August 3, 2017
How does the food we eat affect our brain function? According to the Alzheimer’s Association, a diet rich in heart-healthy foods can make a large impact on senior health, preventing heart conditions while also boosting one’s memory and cognitive function. To potentially slow the effects of age-related memory impairment, try incorporating some of these heart-healthy “superfoods” into your daily diet.
Get a boost with blueberries
Blueberries are one fruit that tastes great and offers a variety of senior health benefits. Research has found that the antioxidants found in blueberries can protect the brain from oxidative stress and may reduce the effects of age-related memory conditions. Try adding fresh or frozen blueberries to cereal, yogurt, or smoothies to incorporate them into your diet.
Eat more fresh fish
Omega-3 essential fatty acids are essential for brain function and are naturally found in deep-water fish such as salmon, tuna, and sardines. Along with supporting memory health and brain function, omega-3s also have anti-inflammatory properties, giving your immune system a boost. For those who don’t eat fish, some other foods rich in omega-3s include pumpkin, chia, and flax seeds.
Fill up with quinoa
Quinoa is a tiny grain-like seed that’s packed with folic acid, a type of B vitamin that promotes brain health and production of new cells. Quinoa is also gluten-free and full of protein and fiber. Add cooked quinoa to oats, salads, yogurt, or in casserole dishes as a substitute for rice.
Snack on Walnuts
As a well-known heart-healthy food, walnuts can also help improve cognitive function and memory in seniors. With vitamin E, omega-3 fatty acids, folic acid, antioxidants, and protein, a handful of chopped walnuts make a great snack to satisfy midday hunger.
Toss in Tomatoes
Tomatoes contain a powerful antioxidant, lycopene, which can help protect the brain from free radical damage to cells.
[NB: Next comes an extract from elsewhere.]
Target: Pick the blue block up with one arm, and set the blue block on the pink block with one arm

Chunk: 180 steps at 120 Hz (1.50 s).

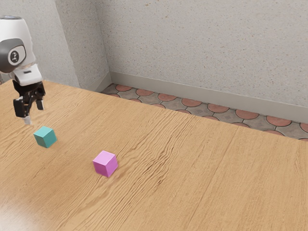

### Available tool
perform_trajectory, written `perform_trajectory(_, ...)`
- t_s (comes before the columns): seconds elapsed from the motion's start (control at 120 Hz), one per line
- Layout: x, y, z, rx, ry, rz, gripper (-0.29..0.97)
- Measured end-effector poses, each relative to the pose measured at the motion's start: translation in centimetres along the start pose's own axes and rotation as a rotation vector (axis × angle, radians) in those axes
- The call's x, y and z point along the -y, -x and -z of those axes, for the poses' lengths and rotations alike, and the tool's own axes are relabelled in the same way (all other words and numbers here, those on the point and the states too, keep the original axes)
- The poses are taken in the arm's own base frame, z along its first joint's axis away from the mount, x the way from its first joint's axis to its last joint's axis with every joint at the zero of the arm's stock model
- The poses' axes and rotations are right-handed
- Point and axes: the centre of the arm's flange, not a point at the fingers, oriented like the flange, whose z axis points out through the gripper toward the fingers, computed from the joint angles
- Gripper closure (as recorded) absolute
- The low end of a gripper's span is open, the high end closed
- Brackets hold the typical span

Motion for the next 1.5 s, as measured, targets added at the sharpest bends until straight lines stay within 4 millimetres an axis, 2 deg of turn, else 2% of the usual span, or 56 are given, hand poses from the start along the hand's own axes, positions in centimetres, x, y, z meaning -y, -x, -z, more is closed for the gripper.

They also contain vitamin C and biotin, which promotes healthy skin, hair, and nails. You can enjoy the benefits of tomatoes by drinking tomato juice or tossing cherry tomatoes on salads.
Remember, before starting any new diet, be sure to consult your doctor to establish a plan that is right for you. For many seniors living alone, access to healthy, fresh food can be difficult due to limited mobility or illness. In a retirement community, however, seniors have access to nutritious meals prepared each day and can enjoy eating in the company of friends. If you are concerned about the nutrition of seniors in your life, it may be time to start researching retirement living options to find a community that fits their needs.